Consider what Kristen Birkett has to say in light of Colossians 1:15-16: [Jesus Christ] is the image of the invisible God, the firstborn of all creation. For by Him all things were created, in heaven and on earth, visible and invisible, whether thrones or dominions or rulers or authorities — all things were created through Him and for Him.
We will never understand what it is to be human and will never be fully human until we take seriously our purpose in being created for Christ. . . . Knowing what we were made for is the only thing that can give meaning to all our other knowledge. It is the only thing that can actually turn knowledge into wisdom.

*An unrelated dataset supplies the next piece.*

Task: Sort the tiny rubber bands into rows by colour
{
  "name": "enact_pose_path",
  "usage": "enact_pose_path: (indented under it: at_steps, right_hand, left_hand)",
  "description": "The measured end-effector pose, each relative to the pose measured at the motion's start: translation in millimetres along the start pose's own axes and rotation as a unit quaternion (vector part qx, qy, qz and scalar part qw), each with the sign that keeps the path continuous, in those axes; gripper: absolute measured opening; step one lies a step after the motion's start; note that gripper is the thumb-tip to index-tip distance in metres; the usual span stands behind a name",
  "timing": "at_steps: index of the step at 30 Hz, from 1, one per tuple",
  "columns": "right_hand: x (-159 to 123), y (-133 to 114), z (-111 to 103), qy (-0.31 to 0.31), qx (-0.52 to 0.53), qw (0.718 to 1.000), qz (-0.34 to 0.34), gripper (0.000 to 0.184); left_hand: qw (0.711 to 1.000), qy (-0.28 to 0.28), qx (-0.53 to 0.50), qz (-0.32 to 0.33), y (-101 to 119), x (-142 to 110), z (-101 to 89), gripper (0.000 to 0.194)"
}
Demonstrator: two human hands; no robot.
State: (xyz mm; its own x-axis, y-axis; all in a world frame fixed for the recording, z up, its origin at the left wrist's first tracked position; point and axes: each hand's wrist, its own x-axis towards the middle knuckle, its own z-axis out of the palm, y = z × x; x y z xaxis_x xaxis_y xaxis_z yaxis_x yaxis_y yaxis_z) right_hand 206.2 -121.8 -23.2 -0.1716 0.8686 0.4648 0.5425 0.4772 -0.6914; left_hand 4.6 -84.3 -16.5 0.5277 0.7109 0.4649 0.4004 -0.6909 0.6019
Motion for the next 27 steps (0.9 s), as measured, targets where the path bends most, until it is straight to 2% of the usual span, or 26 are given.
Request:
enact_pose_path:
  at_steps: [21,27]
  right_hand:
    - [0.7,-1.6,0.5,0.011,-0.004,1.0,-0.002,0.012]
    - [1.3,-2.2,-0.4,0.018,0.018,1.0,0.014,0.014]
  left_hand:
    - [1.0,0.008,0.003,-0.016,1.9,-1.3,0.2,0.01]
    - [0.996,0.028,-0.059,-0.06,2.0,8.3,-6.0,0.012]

~ Kirsten Birkett, “I Believe in Nature: An Exploration of Naturalism and the Biblical Worldview“
“We are constantly assured that the churches are empty because preachers insist too much upon doctrine — ‘dull dogma,’ as people call it. The fact is the precise opposite. It is the neglect of dogma that makes for dullness. The Christian faith is the most exciting drama that ever staggered the imagination of man — and the dogma is the drama. . . . This is the dogma we find so dull — this terrifying drama which God is the victim and the hero. If this is dull, then what, in Heaven’s name, is worthy to be called exciting? The people who hanged Christ never, to do them justice, accused Him of being a bore — on the contrary; they thought Him too dynamic to be safe. It has been left for later generations to muffle up that shattering personality and surround Him with an atmosphere of tedium. We have very efficiently pared the claws of the Lion of Judah, certifying Him ‘meek and mild,’ and recommended Him as a fitting household pet for pale curates and pious old ladies.”
~ Dorothy Sayers, quoted by Michael Horton in The Gospel-Driven Life (Grand Rapids, Mi.; Baker Books, 2009), 63-64.